**Task prompt:**
Only the lines that hold the word "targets" are wanted from this listing.

**Data shown:**
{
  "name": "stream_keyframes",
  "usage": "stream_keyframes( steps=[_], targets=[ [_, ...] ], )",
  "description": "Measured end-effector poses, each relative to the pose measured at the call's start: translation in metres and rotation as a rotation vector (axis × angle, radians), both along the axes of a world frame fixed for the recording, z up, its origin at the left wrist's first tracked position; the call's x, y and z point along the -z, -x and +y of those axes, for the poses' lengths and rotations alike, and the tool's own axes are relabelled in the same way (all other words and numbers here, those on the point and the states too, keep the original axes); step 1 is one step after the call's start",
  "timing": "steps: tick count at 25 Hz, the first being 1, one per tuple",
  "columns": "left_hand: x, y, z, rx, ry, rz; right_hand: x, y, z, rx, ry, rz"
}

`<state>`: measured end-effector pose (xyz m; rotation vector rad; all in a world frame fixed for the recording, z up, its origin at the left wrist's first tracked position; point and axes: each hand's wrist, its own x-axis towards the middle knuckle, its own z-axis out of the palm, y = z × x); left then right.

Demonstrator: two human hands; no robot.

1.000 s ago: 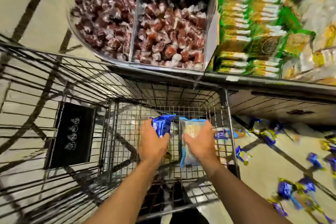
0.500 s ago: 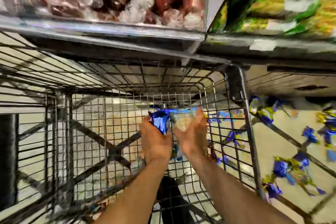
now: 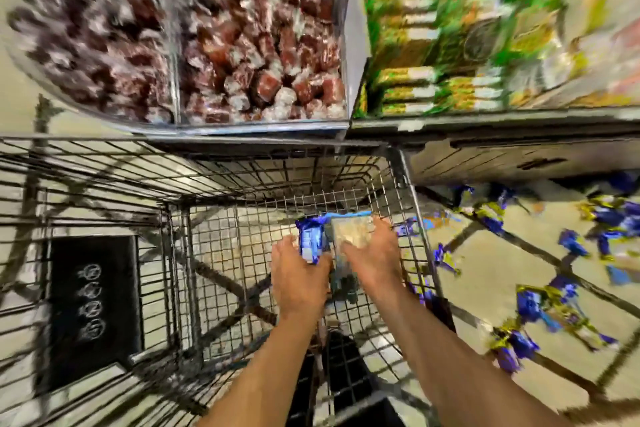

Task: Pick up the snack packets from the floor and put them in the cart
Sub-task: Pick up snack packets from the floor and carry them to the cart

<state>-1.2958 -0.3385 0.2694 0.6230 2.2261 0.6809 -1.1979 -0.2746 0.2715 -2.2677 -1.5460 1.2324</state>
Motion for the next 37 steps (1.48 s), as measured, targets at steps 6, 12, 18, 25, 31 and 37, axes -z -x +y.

**Answer:**
  "usage": "stream_keyframes( steps=[_], targets=[ [_, ...] ], )",
Motion for the next 37 steps (1.48 s), as measured, targets at steps 6, 12, 18, 25, 31 and 37, axes -z -x +y.

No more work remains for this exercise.